El arquitecto Richard Castejón
salió del Municipio después de cumplimentar un trámite en Obras Públicas. Tenía
entre sus manos una obra importante y ahora quería relajarse, buscar un café y
pensar en el plano que le iba a presentar a su cliente. Castejón cruzó la plaza
y cuando dejó atrás la Pirámide y enfiló hacia la escultura de los luchadores
se le apareció la gitana. Era fornida, de pelo gris encrespado y aire de
matrona; una pollera roja con volados fosforescentes le llegaba hasta los
talones.
El arquitecto frenó en seco: si un temor atávico conservaba desde la niñez era el miedo a los gitanos. La mujer avanzó y le pidió que le comprara unos alfileres. Castejón dijo educadamente que no, e intentó seguir caminando. La gitana le cerró el paso. Y le ofreció un frasco de perfume. El arquitecto volvió a negarse. Luego se deslizó hacia la derecha pero la mujer se le vino encima y lo fulminó con una mirada negra como la muerte. La gitana parecía tener un taladro en cada ojo.

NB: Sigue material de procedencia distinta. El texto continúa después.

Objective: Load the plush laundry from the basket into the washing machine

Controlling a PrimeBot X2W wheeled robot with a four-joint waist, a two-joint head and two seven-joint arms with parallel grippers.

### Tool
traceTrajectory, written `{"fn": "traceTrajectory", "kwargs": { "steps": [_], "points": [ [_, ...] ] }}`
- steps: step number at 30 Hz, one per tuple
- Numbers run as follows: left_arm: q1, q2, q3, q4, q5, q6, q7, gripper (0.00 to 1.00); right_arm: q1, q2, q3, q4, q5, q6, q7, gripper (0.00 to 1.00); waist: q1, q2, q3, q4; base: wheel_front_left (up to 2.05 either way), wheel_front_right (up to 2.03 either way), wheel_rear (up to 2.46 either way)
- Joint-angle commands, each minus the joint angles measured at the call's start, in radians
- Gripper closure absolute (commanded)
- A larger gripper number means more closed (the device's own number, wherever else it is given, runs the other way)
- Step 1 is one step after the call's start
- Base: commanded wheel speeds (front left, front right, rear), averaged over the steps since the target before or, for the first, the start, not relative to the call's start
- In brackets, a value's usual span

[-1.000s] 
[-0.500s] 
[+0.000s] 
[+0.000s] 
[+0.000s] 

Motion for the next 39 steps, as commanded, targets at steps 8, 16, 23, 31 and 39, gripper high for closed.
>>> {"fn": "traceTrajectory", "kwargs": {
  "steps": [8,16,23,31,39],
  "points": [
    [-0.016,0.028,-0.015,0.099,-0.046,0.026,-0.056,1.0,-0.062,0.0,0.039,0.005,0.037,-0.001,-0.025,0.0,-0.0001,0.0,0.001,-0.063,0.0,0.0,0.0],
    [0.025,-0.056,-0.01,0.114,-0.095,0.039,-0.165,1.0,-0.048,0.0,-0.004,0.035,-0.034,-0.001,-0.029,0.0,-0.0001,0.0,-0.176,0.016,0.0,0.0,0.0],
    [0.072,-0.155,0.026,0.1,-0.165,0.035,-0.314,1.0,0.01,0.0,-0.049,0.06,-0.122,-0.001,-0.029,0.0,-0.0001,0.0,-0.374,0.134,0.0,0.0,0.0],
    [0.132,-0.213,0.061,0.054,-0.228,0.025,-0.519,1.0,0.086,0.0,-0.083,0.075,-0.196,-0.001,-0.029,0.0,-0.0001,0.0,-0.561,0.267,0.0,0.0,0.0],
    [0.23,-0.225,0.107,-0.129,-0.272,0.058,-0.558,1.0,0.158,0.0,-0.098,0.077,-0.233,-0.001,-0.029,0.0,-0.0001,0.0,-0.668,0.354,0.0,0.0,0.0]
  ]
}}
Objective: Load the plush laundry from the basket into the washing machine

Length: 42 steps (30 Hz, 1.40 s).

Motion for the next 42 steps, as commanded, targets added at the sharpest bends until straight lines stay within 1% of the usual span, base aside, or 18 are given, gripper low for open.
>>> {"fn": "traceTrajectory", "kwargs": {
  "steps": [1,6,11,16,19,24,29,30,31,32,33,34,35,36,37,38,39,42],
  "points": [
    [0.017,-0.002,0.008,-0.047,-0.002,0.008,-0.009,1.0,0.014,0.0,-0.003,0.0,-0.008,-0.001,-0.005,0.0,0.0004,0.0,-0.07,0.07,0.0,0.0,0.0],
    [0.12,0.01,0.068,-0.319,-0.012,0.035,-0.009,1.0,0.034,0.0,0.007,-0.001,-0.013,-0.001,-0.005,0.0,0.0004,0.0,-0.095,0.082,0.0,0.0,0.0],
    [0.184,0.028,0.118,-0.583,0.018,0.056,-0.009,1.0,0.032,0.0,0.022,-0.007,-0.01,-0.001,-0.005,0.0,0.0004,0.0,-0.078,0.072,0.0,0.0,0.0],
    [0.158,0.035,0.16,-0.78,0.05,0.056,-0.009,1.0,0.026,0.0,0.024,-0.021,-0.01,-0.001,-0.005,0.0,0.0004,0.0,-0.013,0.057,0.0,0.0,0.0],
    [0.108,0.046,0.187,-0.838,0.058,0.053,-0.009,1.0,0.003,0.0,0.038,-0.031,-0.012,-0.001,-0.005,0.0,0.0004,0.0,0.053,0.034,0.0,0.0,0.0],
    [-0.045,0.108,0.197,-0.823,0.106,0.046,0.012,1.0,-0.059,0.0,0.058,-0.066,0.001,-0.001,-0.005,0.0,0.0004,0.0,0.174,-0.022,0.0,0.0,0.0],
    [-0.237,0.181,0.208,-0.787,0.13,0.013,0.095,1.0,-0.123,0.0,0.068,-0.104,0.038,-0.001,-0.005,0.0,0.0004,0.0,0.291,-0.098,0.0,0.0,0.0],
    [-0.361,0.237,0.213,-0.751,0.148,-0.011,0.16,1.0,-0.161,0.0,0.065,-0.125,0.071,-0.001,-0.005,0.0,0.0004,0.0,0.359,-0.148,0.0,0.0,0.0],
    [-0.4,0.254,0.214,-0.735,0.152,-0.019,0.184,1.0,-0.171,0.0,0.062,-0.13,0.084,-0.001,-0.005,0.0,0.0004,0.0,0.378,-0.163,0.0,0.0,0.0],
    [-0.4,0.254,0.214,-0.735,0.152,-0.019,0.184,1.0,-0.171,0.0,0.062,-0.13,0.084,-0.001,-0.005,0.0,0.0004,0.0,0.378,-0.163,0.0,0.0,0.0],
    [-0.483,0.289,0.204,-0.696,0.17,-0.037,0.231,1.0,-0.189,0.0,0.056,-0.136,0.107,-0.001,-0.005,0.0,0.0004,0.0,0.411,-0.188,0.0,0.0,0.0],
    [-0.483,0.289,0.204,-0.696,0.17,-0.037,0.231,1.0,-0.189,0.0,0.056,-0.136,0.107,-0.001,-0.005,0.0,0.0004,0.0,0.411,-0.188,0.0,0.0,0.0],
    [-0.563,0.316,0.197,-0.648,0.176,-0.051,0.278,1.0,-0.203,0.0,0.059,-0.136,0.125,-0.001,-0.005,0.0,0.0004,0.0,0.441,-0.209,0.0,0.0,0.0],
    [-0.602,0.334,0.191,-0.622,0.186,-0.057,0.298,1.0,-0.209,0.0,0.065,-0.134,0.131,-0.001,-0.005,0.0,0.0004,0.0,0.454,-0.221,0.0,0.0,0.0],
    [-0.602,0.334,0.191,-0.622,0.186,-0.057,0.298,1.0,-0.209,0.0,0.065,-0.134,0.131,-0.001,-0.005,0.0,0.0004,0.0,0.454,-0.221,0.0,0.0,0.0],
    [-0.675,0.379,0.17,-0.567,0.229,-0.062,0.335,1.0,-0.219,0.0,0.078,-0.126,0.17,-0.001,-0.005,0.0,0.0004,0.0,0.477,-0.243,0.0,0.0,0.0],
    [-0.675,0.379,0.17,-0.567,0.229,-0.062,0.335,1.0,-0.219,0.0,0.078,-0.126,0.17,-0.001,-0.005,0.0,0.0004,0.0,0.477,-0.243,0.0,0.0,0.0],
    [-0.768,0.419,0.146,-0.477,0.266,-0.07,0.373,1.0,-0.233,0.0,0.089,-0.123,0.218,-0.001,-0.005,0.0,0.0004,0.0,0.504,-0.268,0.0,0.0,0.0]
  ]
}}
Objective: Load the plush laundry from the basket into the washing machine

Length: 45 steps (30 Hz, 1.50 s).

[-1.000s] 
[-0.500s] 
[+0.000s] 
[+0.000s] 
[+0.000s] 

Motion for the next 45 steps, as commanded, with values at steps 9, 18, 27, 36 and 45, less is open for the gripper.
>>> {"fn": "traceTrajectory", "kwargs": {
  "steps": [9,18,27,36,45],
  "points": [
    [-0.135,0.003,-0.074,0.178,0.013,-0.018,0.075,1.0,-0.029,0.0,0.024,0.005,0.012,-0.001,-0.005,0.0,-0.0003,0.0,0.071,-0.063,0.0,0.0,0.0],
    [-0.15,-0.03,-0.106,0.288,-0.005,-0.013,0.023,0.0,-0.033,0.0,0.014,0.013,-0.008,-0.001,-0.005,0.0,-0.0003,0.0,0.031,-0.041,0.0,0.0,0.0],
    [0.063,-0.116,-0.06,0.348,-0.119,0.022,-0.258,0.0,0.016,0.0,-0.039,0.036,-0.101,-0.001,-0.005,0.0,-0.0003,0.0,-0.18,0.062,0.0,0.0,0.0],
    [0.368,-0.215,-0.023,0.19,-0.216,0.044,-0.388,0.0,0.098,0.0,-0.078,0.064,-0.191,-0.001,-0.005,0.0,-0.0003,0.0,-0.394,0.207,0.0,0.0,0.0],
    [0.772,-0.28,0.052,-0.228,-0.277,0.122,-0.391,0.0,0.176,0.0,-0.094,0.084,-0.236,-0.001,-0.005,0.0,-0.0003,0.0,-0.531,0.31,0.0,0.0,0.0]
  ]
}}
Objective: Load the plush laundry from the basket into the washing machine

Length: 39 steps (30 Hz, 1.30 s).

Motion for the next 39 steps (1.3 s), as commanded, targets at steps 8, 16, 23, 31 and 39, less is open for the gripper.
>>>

Castejón se quedó petrificado. La mujer entonces le dijo que por unas monedas le leería la suerte en la palma de su mano. "Mi suerte ya está echada", le dijo el arquitecto, harto, y retomó el paso. La gitana, enfurecida, le arrojó una destemplada abominación. "¡Maldito! ¡Te vas a quedar pelado!", le gritó. Entonces el arquitecto Richard Castejón se quitó la gorra con visera que dejaba ver su plena calvicie y disparó la mortífera respuesta: "¡Pelado ya me quedé, gitana! ¡Tomátelas!".